Bone marrow transplantation from a tissue-matched donor (almost always a sibling or close family member) for both conditions offers the only chance of a complete cure but there are risks. 5% of patients do not survive the procedure, and a further 10% are not cured; and there are also the long-term risks of debilitating 'graft versus host disease' and the side-effects of immuno-suppressant drugs, which include increased susceptibility to infection and some forms of cancer. Gene therapy may offer further treatment options in the future but not yet. Haematologists themselves remain divided over whether transfusion/chelation or bone marrow transplant is best in any given case; it is by no means clear-cut.
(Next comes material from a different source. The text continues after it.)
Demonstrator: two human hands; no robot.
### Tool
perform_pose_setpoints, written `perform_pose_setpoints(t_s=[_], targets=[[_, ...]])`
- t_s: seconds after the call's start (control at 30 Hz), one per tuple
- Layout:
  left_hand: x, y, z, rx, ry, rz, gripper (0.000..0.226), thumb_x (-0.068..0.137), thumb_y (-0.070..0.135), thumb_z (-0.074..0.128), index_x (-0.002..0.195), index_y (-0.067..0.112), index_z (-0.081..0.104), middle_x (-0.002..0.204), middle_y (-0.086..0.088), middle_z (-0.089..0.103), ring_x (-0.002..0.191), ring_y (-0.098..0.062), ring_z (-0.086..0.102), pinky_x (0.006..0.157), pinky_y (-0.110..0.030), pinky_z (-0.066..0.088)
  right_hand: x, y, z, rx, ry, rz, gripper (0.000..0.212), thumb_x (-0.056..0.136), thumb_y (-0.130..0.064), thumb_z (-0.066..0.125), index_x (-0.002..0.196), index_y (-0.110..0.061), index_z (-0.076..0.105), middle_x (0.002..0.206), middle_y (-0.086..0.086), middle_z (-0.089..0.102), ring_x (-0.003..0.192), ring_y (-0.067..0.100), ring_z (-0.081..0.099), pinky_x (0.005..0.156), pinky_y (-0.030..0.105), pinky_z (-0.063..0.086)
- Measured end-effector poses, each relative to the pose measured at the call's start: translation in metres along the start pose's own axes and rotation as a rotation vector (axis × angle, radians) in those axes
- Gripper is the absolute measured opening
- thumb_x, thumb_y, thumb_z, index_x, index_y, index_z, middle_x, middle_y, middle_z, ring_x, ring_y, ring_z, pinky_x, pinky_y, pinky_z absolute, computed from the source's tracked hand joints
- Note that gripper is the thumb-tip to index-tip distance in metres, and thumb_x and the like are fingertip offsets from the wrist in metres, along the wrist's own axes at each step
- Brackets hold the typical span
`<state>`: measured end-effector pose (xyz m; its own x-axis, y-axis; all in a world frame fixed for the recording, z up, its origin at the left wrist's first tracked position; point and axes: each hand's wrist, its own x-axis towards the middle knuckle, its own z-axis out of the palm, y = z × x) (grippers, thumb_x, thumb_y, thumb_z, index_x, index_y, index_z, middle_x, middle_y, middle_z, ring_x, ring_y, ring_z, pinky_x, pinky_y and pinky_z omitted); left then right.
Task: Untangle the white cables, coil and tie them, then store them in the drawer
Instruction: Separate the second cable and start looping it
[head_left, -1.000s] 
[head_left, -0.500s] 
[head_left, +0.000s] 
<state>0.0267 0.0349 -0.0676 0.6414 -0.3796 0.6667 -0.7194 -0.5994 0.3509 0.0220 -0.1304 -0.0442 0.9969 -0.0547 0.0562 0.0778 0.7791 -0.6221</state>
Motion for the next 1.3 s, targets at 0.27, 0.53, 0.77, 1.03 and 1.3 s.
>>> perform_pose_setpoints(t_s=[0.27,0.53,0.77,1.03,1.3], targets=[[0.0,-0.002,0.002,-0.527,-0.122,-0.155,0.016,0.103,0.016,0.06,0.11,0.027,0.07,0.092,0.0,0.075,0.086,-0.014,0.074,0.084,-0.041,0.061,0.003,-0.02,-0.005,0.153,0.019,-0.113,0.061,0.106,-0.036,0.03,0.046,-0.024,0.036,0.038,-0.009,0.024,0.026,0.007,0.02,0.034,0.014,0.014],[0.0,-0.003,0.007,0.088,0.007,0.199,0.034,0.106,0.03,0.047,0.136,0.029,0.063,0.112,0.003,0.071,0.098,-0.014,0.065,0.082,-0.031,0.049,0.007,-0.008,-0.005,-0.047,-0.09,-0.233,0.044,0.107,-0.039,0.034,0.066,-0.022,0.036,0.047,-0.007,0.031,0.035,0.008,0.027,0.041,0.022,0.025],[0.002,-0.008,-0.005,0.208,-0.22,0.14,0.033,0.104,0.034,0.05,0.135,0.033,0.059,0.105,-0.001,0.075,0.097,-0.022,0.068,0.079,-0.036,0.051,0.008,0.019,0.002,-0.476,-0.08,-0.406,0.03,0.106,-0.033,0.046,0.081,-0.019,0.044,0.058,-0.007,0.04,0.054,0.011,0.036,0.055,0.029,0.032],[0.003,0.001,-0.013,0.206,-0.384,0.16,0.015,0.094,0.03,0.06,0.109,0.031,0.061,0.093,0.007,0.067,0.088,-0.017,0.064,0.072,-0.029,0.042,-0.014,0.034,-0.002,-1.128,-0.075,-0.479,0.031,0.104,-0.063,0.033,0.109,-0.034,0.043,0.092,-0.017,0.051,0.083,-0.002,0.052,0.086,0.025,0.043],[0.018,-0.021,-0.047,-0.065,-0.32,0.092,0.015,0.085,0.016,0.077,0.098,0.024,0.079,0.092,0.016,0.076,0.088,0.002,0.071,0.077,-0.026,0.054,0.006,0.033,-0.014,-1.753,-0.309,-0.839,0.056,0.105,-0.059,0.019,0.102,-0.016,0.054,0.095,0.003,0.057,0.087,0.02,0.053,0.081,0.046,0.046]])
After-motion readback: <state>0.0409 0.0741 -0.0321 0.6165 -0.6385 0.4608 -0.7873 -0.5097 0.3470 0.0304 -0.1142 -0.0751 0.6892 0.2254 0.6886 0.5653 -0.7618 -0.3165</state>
In the Whittaker's case a suitable donor may have already been found (in newborn baby Jamie) although seven embryos of the 'wrong' tissue type were discarded in the selection process and one other that was implanted failed to survive. Ironically it is still possible (up to 25% chance) that Jamie too may turn out to suffer from DBA and that the Whittakers may be left with two children with the condition! For the Hashmi's, only about one in five embryos produced by IVF will be the right HLA tissue type and free of the disease and in a woman of Mrs Hashmi's age the chance of any implanted embryo surviving is around 10% per cycle (with each cycle costing around £2,500). So, in other words, we can expect around 50 embryos, all human lives in their own right, to be discarded or lost for each one that survives. And even then there are difficulties with prenatal screening. Zain himself initially tested normal, and an earlier sibling who was thought to be a good match turned out not to be. Another sibling was aborted when found to have Zain's condition. The rush to conceive a sibling is not because Zain is about to die, but because his mother's biological clock is ticking such that an IVF child will not long be an option.
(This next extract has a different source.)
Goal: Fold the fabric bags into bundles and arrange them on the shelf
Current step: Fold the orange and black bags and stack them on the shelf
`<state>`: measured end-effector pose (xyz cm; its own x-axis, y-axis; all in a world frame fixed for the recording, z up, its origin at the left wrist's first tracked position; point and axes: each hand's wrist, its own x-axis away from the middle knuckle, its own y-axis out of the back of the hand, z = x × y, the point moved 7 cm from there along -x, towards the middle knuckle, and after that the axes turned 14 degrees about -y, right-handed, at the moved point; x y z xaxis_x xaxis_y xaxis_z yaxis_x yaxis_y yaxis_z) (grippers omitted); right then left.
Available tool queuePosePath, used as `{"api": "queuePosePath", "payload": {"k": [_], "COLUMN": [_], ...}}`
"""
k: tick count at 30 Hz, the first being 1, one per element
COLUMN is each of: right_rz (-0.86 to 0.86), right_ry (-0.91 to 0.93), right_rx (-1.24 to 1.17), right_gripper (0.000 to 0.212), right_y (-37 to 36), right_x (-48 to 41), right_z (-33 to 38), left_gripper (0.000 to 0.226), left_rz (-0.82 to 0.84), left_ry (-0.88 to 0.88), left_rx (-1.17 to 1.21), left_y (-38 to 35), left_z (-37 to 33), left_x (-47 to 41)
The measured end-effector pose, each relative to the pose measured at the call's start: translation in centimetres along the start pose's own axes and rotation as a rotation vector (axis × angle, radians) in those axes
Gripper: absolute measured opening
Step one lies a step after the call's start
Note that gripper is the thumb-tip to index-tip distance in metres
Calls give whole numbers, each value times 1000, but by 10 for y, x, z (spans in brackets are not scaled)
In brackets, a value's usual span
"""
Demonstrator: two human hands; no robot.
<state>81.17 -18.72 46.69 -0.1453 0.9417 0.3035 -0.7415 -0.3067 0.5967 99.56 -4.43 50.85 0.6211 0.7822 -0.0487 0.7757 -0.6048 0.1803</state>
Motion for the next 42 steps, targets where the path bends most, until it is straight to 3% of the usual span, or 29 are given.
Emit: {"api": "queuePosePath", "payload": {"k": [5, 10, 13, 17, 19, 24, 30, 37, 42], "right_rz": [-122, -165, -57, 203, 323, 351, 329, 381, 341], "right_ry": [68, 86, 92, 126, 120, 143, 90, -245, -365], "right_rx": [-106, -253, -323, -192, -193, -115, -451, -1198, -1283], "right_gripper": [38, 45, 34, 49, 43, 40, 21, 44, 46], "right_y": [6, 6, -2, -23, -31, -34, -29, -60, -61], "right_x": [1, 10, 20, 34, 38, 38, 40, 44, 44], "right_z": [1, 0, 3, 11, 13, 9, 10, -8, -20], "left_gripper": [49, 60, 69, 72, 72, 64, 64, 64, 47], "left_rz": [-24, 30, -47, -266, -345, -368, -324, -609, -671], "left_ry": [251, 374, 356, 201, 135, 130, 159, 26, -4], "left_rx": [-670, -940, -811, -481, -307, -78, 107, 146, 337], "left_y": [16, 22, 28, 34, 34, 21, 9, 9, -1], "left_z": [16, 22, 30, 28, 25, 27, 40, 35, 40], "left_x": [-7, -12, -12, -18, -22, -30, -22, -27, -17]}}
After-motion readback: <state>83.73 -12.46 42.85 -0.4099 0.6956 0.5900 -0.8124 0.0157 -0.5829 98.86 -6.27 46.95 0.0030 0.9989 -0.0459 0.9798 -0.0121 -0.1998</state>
Second, it is often said that 'hard cases make bad law' and the Hashmi ruling has, I believe, created a very dangerous precedent. Many of us already have severe misgivings about pre-implantation diagnosis, a procedure already legal in this country, whereby human embryos having various disabilities are searched out and destroyed. This seems to strike at the very heart of Christian morality, which decrees that the strong have a duty to protect and respect the weak. It also runs counter to the Declaration of Geneva (1948), which calls doctors to 'maintain the utmost respect for human life from the time of conception even against threat'. After all, what human life is more vulnerable and defenceless than an embryo with special needs? But the Hashmi ruling goes a step further because it has opened the door for human beings to be manufactured for the prime purpose of providing tissue for someone else. It is particularly disturbing that a case where the proposed treatment involves significant mortality (not just for the discarded embryos but also possibly for the sick child) and where the chances of success are so low should have been used to legitimise the highly controversial practice of embryo selection for tissue type.
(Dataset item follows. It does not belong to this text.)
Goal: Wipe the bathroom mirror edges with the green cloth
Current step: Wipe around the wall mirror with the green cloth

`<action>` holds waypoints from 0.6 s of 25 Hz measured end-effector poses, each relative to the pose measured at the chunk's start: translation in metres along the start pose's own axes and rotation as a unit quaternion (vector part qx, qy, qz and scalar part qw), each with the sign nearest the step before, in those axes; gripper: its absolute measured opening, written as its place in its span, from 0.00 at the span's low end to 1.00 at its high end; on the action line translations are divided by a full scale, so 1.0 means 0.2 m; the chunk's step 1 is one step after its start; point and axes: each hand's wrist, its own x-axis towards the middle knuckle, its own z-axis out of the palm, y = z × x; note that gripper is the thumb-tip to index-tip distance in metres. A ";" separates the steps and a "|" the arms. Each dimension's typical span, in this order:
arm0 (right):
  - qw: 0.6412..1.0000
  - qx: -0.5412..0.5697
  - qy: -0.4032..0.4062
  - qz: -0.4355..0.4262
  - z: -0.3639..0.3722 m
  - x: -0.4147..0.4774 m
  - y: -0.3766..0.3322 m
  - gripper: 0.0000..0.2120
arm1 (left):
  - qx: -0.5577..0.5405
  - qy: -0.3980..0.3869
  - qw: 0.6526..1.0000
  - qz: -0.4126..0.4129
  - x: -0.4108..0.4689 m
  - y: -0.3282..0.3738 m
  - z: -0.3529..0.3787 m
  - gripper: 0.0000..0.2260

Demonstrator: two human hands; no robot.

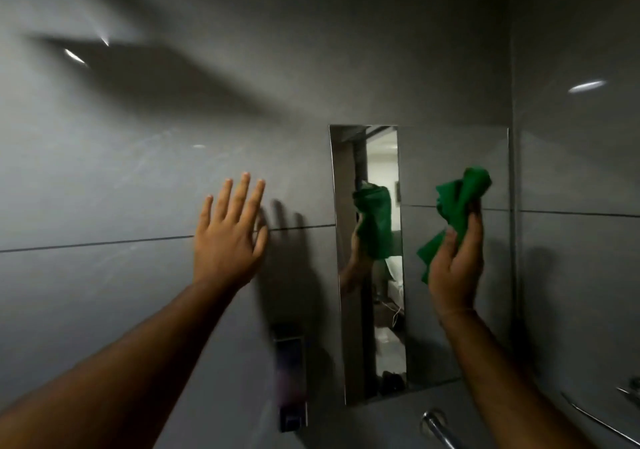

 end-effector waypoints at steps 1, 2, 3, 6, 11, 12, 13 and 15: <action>0.999 0.018 -0.012 -0.035 0.08 0.02 -0.15 0.24 | 0.000 0.023 1.000 -0.009 -0.02 -0.08 -0.07 0.33; 0.997 0.032 -0.026 -0.063 0.16 0.01 -0.30 0.24 | 0.003 0.033 0.999 -0.020 -0.05 -0.16 -0.14 0.33; 0.995 0.042 -0.044 -0.082 0.25 -0.01 -0.44 0.23 | 0.002 0.035 0.999 -0.032 -0.09 -0.23 -0.19 0.33; 0.989 0.031 -0.092 -0.112 0.48 -0.17 -0.78 0.23 | -0.017 0.025 0.997 -0.067 -0.24 -0.36 -0.28 0.33; 0.978 -0.032 -0.195 -0.063 0.59 -0.88 -0.90 0.29 | -0.049 -0.064 0.994 -0.073 -0.92 -0.43 -0.16 0.31; 0.972 -0.047 -0.227 -0.039 0.58 -1.07 -0.86 0.30 | -0.057 -0.088 0.992 -0.073 -1.13 -0.45 -0.10 0.31; 0.965 -0.060 -0.254 -0.024 0.56 -1.27 -0.81 0.30 | -0.060 -0.112 0.989 -0.070 -1.34 -0.45 -0.04 0.31; 0.948 -0.074 -0.309 0.019 0.45 -1.67 -0.70 0.28 | -0.078 -0.184 0.977 -0.071 -1.79 -0.43 0.03 0.30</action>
The Court of Appeal, HFEA and BMA have taken a quantum leap down the slippery slope to 'designer' babies, whereby human embryos can be created and discarded for increasingly trivial reasons. The Hashmi decision was made in haste in an emotionally charged atmosphere where a proper objective consideration of the facts of the case and consequences of the judgement was well-nigh impossible. I am convinced that we will come to regret it.